WTO rules in US favor on China wheat, rice, corn TRQ dispute
SWITZERLAND -- The World Trade Organization today sided with the U.S. in its complaint that China has not lived up to pledges it made nearly twenty years ago to buy billions of dollars of wheat, rice and corn through tariff rate quotas.
SWITZERLAND - The World Trade Organization today sided with the U.S. in its complaint that China has not lived up to pledges it made nearly twenty years ago to buy billions of dollars of wheat, rice and corn through tariff rate quotas.
China agreed to set up the system of TRQs during its accession to the WTO in 2001, but the U.S. has claimed for years that China never lived up to the promise.
“Making sure our trading partners play by the rules is vital to providing our farmers the opportunity to export high-quality, American-grown products to the world,” Ag Secretary Sonny Perdue said in reaction to the ruling. “Today’s announcement is another victory for American farmers and fairness in the global trade system.”
If China had set up the TRQs, it would have boosted grain by $3.5 billion in 2015 alone, according to USDA estimates. The TRQs were to be for all foreign grains, but U.S. exporters were expected to get much of the added business. U.S. wheat farmers in particular had hoped to see increased exports to China because of the 9.64-million-metric-ton quota it agreed to.
After the ruling was announced, U.S. Wheat Associates President Vince Peterson urged the Chinese government "to come into compliance with the rules it accepted when it joined the WTO.
"The world now sees that their policies stifle market-driven wheat trade, block export opportunities and force private sector buyers and consumers to pay more than they should for milling wheat and wheat-based foods," he said in a statement.
Up until this year, the U.S. has not been able to export any rice to China. After nearly two decades, China has finally opened its borders to U.S. rice, including the approval of individual mills for export.
But U.S. rice, like most other U.S. ag commodities are suffering under Chinese retaliatory tariffs as the two countries negotiate an end to a yearlong trade war.

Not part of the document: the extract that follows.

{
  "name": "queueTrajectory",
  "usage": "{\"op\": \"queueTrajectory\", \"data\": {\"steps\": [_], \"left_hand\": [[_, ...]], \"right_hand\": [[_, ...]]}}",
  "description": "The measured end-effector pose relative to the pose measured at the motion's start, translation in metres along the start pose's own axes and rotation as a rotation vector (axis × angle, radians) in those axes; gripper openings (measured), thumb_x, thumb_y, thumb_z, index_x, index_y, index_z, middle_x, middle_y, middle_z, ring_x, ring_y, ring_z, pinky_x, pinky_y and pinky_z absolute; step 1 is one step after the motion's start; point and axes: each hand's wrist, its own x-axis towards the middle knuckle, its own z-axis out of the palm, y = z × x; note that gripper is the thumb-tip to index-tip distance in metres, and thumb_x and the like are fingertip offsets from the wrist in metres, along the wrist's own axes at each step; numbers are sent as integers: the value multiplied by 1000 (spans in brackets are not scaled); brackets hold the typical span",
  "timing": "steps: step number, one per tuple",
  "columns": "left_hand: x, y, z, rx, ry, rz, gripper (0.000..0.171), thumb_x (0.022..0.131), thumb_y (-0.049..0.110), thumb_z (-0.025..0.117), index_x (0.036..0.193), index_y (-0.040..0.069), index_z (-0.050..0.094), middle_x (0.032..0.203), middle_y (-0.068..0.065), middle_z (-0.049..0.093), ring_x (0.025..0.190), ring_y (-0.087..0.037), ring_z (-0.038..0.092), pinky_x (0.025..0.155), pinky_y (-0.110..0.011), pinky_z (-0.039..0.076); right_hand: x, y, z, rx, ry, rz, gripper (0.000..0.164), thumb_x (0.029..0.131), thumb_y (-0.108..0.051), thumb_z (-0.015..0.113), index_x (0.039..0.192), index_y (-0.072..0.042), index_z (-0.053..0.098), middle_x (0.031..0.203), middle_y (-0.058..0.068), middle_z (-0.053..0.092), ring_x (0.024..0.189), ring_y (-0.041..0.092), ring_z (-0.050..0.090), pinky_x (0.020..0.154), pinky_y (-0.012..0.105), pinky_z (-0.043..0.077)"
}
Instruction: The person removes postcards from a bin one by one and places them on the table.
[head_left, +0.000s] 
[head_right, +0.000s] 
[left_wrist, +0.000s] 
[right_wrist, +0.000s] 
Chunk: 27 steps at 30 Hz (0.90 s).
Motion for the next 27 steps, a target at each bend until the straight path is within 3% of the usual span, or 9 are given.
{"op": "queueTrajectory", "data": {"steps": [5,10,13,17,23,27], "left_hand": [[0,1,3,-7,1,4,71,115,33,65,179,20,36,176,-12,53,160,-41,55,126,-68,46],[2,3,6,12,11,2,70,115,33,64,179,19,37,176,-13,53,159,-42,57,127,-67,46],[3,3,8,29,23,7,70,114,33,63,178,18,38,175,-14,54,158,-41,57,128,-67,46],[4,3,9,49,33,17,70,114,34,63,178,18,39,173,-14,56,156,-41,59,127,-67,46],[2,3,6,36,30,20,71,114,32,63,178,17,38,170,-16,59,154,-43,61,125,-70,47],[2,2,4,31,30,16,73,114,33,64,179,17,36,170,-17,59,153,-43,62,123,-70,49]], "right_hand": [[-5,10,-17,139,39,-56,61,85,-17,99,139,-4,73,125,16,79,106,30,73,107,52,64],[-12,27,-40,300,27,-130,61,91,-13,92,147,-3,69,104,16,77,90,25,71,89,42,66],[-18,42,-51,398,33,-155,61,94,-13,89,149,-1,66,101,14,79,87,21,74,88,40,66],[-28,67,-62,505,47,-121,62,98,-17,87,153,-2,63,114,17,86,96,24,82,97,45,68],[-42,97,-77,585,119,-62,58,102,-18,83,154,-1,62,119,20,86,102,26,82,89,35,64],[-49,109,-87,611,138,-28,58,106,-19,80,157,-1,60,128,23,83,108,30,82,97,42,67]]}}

This is the second major U.S. victory against China in the WTO this year. A dispute panel ruled in February that China far exceeded WTO limits for domestic farm supports to improperly bolster its wheat and rice farmers with artificially high prices.
The U.S. initiated both WTO suits more than two years ago in late 2016 under the Obama administration. The White House announced early on in the Trump administration that it would continue the actions against China.
“The Administration will continue to press China to promptly come into compliance with its WTO obligations,” USTR Robert Lighthizer said in a statement today.